# SURGE Demo

Here, we simulate some data eQTL data (where the eQTL effect sizes change as function context) and assess SURGE's ability to re-capture the uknown contexts.

This notebook should also provide an example of how SURGE can be easily run within python.

In [1]:
import numpy as np
import surge.surge_inference
import matplotlib.pyplot as plt
import seaborn as sns
from sklearn.linear_model import LinearRegression

## Simulate some data

To assess SURGE's ability to accurately capture contexts underlying context-specific eQTLs, we perform the following simulation experiment:

We randomly generated genotype and expression matrices across $T$ variant-gene-pairs and $N$ RNA samples. For each simulated variant-gene pair, we simulated the genotype vector ($G$) across the $N$ samples according to the following probability distributions:

$af_n \sim Uniform(.1,.9)$

$G_n \sim Binomial(2, af_n)$

Then we standardized genotype to have mean 0 and variance 1. We call the standardized genotype in the nth sample $G^*_n$

Next, we simulated the expression vector (y) across the $N$ samples using the following probability distributions (conditional on the simulated standardized genotype):

$y_n \sim N(\mu + \beta G^*_n +\sum_k G^*_n *U_{nk} V_k \theta_k, 1)$

$\mu \sim N(0,1)$

$\beta \sim N(0,1)$

$U_{nk} \sim N(0,1)$

$V_k \sim N(0, \gamma)$

$\theta_k \sim Bernoulli(p)$



This simulation, therefor, evaluates SURGE's ability to re-capture the simulated latent contexts (U) as a function of the simulation hyper-parameters:
- The number of latent contexts (K; num_components)
- The sample size (N; num_samples)
- The strength of the interaction terms ($\gamma$, t_statistic)
- The fraction of tests that are context-specific eQTLs for a particular context ($p$; missingness_fraction)




In [2]:
# Generate genotype vector for a particular snp
def get_genotype_vec(num_samples, af):
    allele1 = np.random.binomial(n=1, p=af,size=num_samples)
    allele2 = np.random.binomial(n=1, p=af,size=num_samples)
    genotype_vec = allele1 + allele2
    return genotype_vec


def standardize_variance_ratio_between_expression_and_genotype(Y, G):
    num_tests = Y.shape[1]
    for test_num in range(num_tests):
        test_sdev = np.std(Y[:, test_num]/G[:,test_num])
        G[:, test_num] = G[:, test_num]*test_sdev
    G = G/np.std(G)
    return G

# Generate gene expression data (Y), and genotype data (G)
def generate_eqtl_factorization_data_with_no_sample_repeat(num_samples, num_tests, num_components, t_statistic, missingness_fraction):
    # Simulate genotype
    G = np.zeros((num_samples, num_tests))
    G_raw = np.zeros((num_samples, num_tests))
    for test_num in range(num_tests):
        af = np.random.uniform(.1,.9)
        # Get genotype for this particular snp
        genotype_vec = get_genotype_vec(num_samples, af)
        G_raw[:, test_num] = genotype_vec
        # Standardized genotype
        G[:, test_num] = (genotype_vec - np.mean(genotype_vec))/np.std(genotype_vec)

    # Simulate U
    U = np.random.standard_normal(size=(num_samples, num_components))
    for component_num in range(num_components):
        U[:, component_num] = (U[:, component_num] - np.mean(U[:, component_num]))/np.std(U[:, component_num])
    
    # Simulate V
    V = np.random.normal(loc=0.0, scale=t_statistic, size=(num_components, num_tests))
    # Add missingness to V
    for test_num in range(num_tests):
        for component_num in range(num_components):
            V[component_num, test_num] = V[component_num, test_num]*np.random.binomial(n=1,p=missingness_fraction)

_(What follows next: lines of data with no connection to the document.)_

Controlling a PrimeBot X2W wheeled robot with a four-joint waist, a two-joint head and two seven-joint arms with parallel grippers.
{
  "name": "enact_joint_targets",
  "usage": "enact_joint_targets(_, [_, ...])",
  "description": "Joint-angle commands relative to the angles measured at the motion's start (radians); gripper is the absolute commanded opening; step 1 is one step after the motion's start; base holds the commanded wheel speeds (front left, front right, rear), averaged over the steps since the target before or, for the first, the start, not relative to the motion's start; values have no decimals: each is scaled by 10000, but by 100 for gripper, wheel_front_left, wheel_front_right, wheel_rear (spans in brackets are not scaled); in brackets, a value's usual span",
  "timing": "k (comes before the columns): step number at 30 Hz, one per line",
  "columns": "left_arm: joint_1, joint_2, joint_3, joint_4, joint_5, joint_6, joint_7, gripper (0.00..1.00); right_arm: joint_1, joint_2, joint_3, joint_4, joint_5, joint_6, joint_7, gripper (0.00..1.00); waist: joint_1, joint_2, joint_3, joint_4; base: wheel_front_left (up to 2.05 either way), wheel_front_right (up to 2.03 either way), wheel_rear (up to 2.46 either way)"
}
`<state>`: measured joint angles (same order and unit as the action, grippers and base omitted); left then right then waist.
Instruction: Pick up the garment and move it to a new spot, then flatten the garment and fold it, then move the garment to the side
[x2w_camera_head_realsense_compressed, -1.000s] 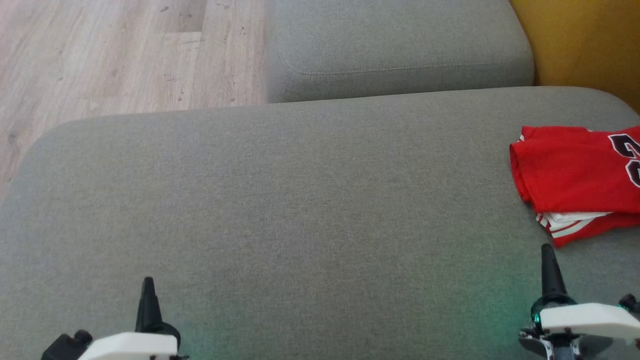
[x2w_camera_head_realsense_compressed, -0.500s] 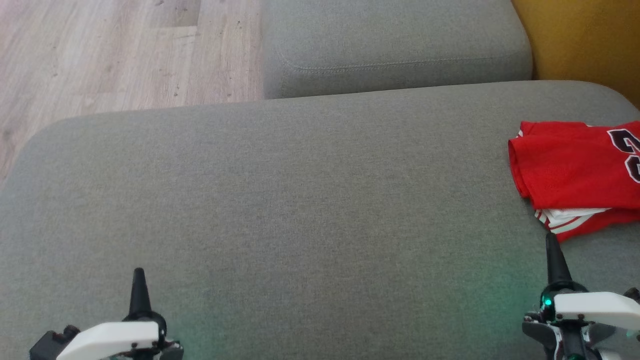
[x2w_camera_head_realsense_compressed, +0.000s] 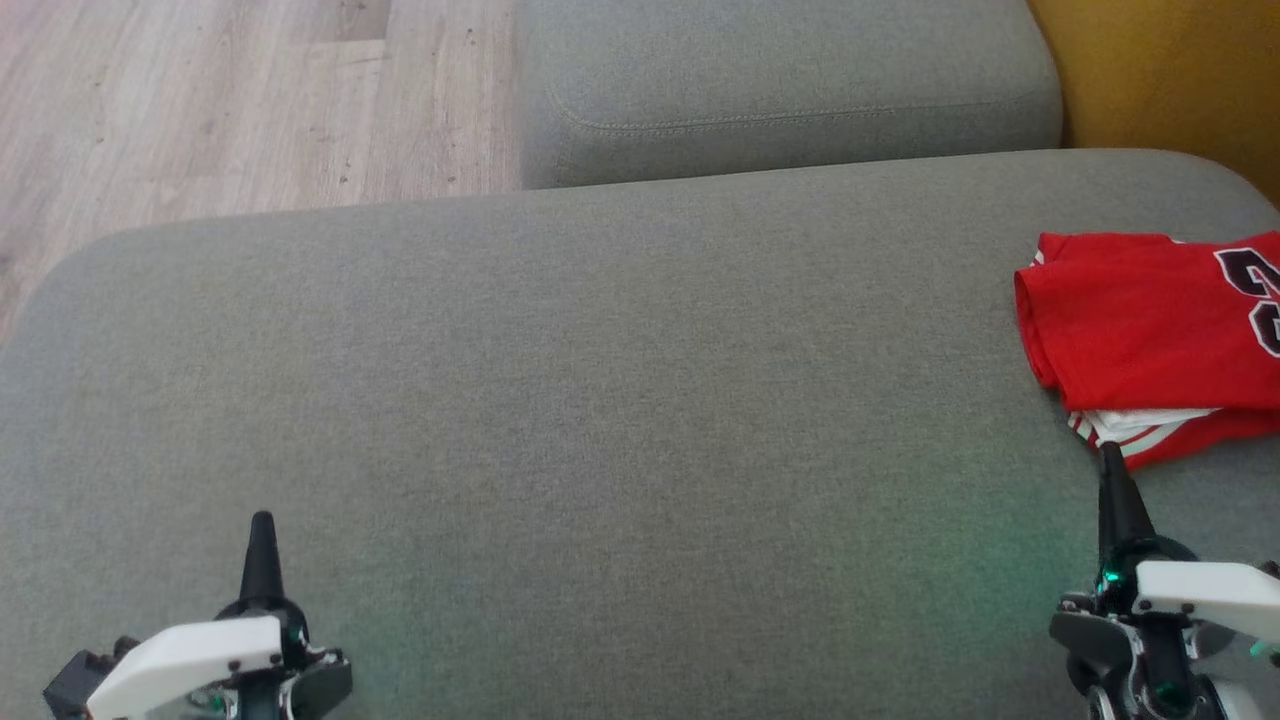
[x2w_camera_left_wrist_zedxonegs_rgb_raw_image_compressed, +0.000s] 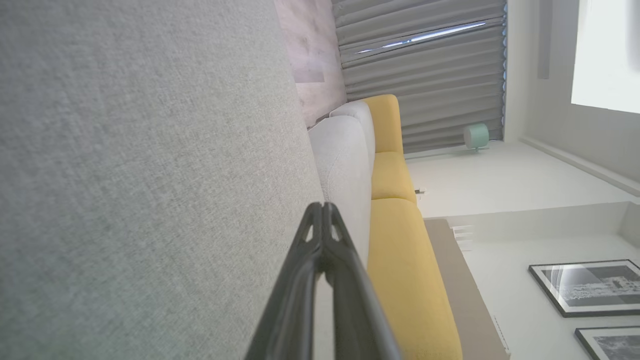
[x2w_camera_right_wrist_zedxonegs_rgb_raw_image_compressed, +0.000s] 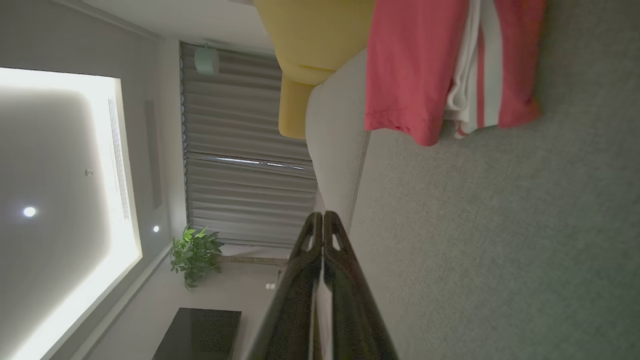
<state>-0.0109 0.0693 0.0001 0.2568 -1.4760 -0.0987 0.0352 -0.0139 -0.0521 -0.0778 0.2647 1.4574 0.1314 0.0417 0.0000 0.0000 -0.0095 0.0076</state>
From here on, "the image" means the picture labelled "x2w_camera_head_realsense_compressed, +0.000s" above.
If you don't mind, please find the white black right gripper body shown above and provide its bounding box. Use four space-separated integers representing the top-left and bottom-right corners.
1048 538 1280 681

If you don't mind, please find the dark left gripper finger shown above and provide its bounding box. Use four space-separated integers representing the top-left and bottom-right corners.
240 511 287 607

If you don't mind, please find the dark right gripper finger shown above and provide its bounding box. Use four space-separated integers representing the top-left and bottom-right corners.
1097 441 1158 573

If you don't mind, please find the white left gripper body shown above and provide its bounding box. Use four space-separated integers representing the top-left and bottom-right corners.
85 597 354 720

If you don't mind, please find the red jersey with number 23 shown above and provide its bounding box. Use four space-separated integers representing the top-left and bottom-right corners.
1013 230 1280 413

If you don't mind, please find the large grey sofa seat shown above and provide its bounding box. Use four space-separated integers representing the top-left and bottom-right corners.
0 148 1280 720

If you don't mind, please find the wide yellow sofa back cushion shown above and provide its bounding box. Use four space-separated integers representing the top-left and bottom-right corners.
1028 0 1280 209

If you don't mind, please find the medium grey sofa seat cushion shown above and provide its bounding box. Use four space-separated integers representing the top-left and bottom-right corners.
513 0 1064 191

    # Get Expected expression value of each (sample, gene) pair
    predicted_mean = np.zeros((num_samples, num_tests))  + G*np.dot(U,V)
    # Simulate genotype fixed effect size
    betas = []
    Y = np.zeros((num_samples, num_tests))
    for test_num in range(num_tests):
        beta = np.random.normal(loc=0.0, scale=.1)
        predicted_mean[:, test_num] = predicted_mean[:, test_num] + G[:, test_num]*beta
        Y[:, test_num] = np.random.normal(predicted_mean[:,test_num])
        betas.append(beta)
    
    # Standardized Y
    for test_num in range(num_tests):
        Y[:, test_num] = (Y[:, test_num] - np.mean(Y[:, test_num]))/np.std(Y[:, test_num])
    
    # Scale genotype vector for each test by the standard deviation of Y/G
    # This scaling encourages the low-dimensional factorization (UV) to explain variance equally across tests
    G = standardize_variance_ratio_between_expression_and_genotype(Y, G)
    
    return Y, G, np.asarray(betas), U, V


In [3]:
# Simulation parameters
num_samples = 250
num_tests=1000
t_statistic = .75
missingness_fraction = .3
simulated_factor = 5
np.random.seed(2)

# Simulate the data
Y, G, betas, U_sim, V_sim = generate_eqtl_factorization_data_with_no_sample_repeat(num_samples, num_tests, simulated_factor, t_statistic, missingness_fraction)



## Run SURGE

At this point we have successfully simulated eQTL data. Notably we have generated an standardized expression matrix ($Y$) of dimension $N$X$T$ and we have generated a standardized genotype matrix ($G^*$) of dimension $N$X$T$. The $t^{th}$ column of $Y$ reflects the gene corresponding to the $t^{th}$ variant-gene pair. The $t^{th}$ column of $G$ reflects the variant corresponding to the $t^{th}$ variant-gene pair. Notably, each column of $Y$ has mean 0 and stardard deviation 1. Additionally, each column of $G$ has mean 0 and is scaled by the standard deviation of Y[:, t]/G[:, t]. This scaling encourages the low-dimensional factorization (UV) to explain variance equally across tests.

Using this simulated data, we can run SURGE to re-discover the simulated contexts.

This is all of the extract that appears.